The Pentagon’s target fleet size could move from 355 ships to as many as 530. Defense News reports documents from the future Navy force study show the Defense Department could push for a bigger fleet with a new emphasis on smaller and lightly manned vessels.
This expansion in numbers would suggest Defense Department leaders are “trying to sort of create confusion in our competitors’ minds, namely China, but also to a lesser extent Russia,” said Mackenzie Eaglen, Resident Fellow at the American Enterprise Institute. “The thinking here is that more numerous, even in some cases they’re slightly less capable ships, but they can be dispersed and distributed.”
This would support the type of presence Defense Secretary Mark Esper has indicated he wants to move towards, according to Eaglen. She said Esper “wants the force to be flexible, fewer permanently forward deployed forces, more pop-up and rotational and surprise exercising forces.” Eaglen also said this would be a fundamental shift from a presence Navy to “more of a warfighting navy, and I don’t think that debate has been settled inside the Department fully, as thoroughly as it’s settled with Capitol Hill.”
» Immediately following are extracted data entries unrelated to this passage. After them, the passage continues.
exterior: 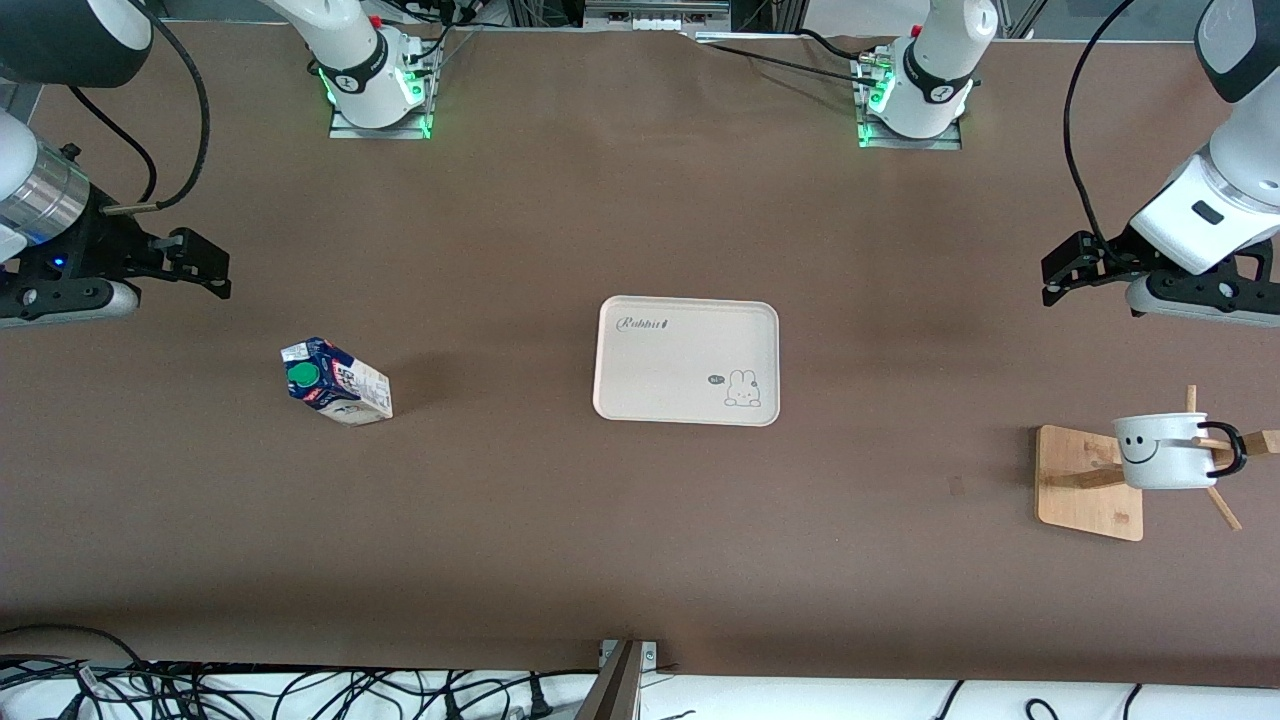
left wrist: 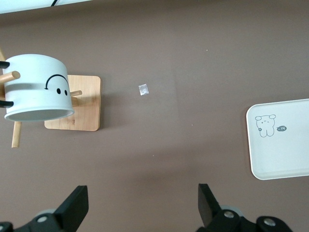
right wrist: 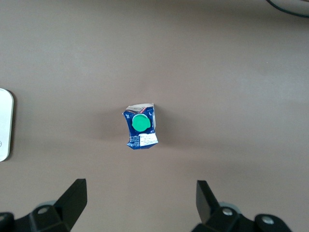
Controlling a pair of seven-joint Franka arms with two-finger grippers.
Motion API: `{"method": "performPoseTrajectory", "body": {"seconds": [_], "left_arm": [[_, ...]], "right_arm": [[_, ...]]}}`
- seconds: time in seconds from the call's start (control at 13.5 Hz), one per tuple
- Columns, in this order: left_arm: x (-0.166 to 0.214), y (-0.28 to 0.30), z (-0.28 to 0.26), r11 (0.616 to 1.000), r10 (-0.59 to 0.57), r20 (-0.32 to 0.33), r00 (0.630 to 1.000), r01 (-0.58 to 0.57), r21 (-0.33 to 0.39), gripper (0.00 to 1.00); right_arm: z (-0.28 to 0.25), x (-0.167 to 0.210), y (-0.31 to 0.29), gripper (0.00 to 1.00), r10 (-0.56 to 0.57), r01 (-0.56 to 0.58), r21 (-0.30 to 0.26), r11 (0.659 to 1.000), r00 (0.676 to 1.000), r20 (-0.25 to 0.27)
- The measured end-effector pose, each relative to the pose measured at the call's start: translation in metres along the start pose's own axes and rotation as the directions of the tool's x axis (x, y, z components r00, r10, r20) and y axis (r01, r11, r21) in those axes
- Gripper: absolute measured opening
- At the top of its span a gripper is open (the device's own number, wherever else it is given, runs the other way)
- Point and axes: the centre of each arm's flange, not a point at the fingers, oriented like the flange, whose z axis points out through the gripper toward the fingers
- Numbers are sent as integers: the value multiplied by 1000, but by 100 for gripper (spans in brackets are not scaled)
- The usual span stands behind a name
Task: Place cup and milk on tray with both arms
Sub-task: 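Reach the right gripper toward the blue milk carton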
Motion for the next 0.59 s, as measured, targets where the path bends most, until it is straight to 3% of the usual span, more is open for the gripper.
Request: {"method": "performPoseTrajectory", "body": {"seconds": [0.37, 0.59], "left_arm": [[0, 0, 0, 1000, 0, 0, 1000, 0, 0, 100], [0, 0, 0, 1000, 0, 0, 1000, 0, 0, 100]], "right_arm": [[3, 1, 0, 100, 0, 0, -1, 1000, 1000, 4], [36, 11, -9, 100, -15, 15, -5, 1000, 998, 62]]}}
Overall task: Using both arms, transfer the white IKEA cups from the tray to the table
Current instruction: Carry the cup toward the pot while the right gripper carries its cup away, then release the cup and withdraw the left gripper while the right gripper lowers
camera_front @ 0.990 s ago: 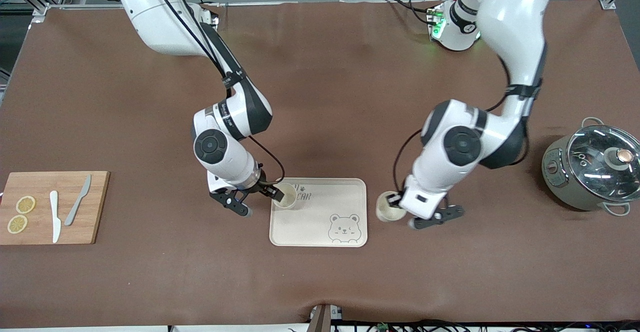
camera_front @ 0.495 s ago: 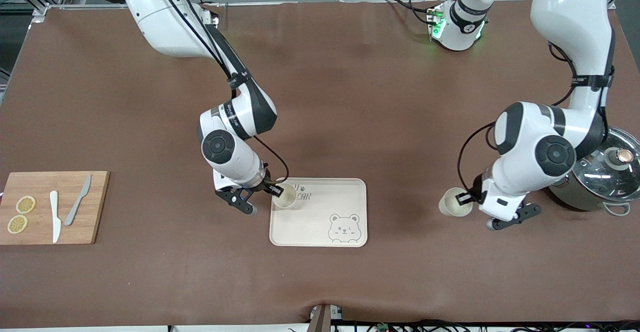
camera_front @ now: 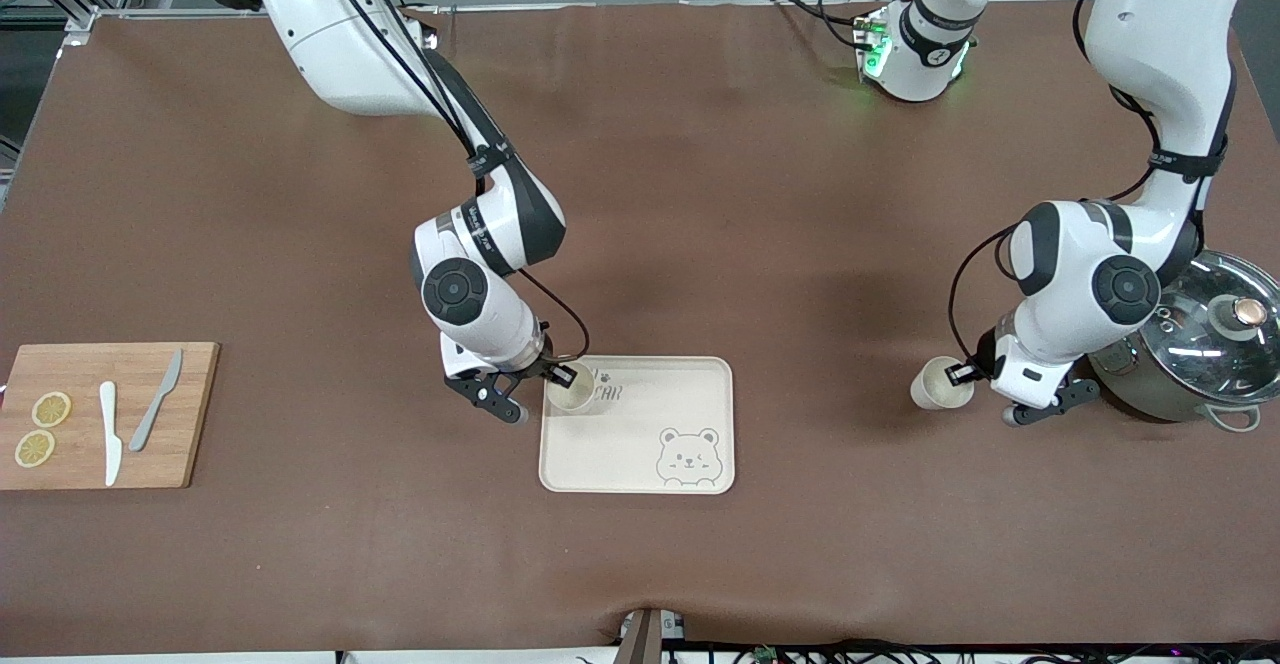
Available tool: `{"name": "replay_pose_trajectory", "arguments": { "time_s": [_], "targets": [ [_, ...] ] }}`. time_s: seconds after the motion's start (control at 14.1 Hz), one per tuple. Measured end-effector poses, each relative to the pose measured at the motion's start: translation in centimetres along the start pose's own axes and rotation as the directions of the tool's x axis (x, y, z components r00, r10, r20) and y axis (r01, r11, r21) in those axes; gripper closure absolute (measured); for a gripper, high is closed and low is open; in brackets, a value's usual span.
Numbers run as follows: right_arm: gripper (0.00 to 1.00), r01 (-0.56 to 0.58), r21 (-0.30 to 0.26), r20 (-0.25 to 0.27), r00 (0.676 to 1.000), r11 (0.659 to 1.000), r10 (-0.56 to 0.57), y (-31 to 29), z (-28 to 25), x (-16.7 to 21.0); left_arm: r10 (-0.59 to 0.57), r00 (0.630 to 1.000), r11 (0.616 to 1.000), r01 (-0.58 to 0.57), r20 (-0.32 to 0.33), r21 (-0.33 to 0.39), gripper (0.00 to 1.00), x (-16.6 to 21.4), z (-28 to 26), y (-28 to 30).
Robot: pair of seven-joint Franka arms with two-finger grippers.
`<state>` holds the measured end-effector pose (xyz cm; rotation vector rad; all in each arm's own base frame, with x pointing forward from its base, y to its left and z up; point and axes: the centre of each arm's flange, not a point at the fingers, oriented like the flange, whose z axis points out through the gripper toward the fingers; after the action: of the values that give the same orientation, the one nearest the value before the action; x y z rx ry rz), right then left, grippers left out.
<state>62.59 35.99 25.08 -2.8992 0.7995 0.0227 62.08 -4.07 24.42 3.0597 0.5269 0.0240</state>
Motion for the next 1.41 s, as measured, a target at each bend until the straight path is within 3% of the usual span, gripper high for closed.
{"name": "replay_pose_trajectory", "arguments": {
  "time_s": [0.21,0.42,0.64,0.85,1.06,1.41],
  "targets": [
    [0.98,-0.002,0.005,-0.006,1.000,1.000,0.002,-0.1,-0.3,0.3,0.006,1.000,1.000,-0.007,0.026,0.011,0.96,-1.3,0.9,-0.4],
    [0.98,-0.013,0.039,-0.036,0.999,0.999,0.015,-0.6,-2.7,1.9,0.008,0.999,1.000,-0.008,0.031,0.014,0.88,-1.7,1.0,-0.5],
    [0.98,-0.049,0.010,-0.018,0.999,0.999,0.049,1.7,-6.1,5.9,0.009,1.000,1.000,-0.009,0.015,0.009,0.59,-1.5,0.1,-0.4],
    [0.98,0.022,-0.046,0.048,0.999,0.999,-0.019,6.8,-11.4,10.6,0.010,0.999,1.000,-0.010,-0.030,-0.002,0.30,-0.7,-4.1,-0.1],
    [0.98,0.151,-0.048,0.092,0.985,0.987,-0.146,12.2,-16.0,14.2,0.005,1.000,1.000,-0.005,-0.012,0.018,0.01,0.4,-10.9,0.2],
    [0.98,0.297,-0.032,0.155,0.945,0.954,-0.289,23.6,-17.7,16.9,-0.015,0.999,0.999,0.014,0.036,0.050,0.00,2.1,-22.2,0.0]
  ]
}}
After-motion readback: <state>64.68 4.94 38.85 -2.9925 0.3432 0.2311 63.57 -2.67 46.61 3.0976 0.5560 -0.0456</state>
The question of how we will pay for the increase in fleet size is also a concern. According to Eaglen, Esper wants Congress to approve allowing expiring funds at the end of the year to automatically roll over into the Navy shipbuilding account. He also wants more funding for Navy shipbuilding in general.
Eaglen believes it is possible, because there is political will to make the change and plenty of support in Congress. “If the White House could figure it out, Congress could support it,” she said.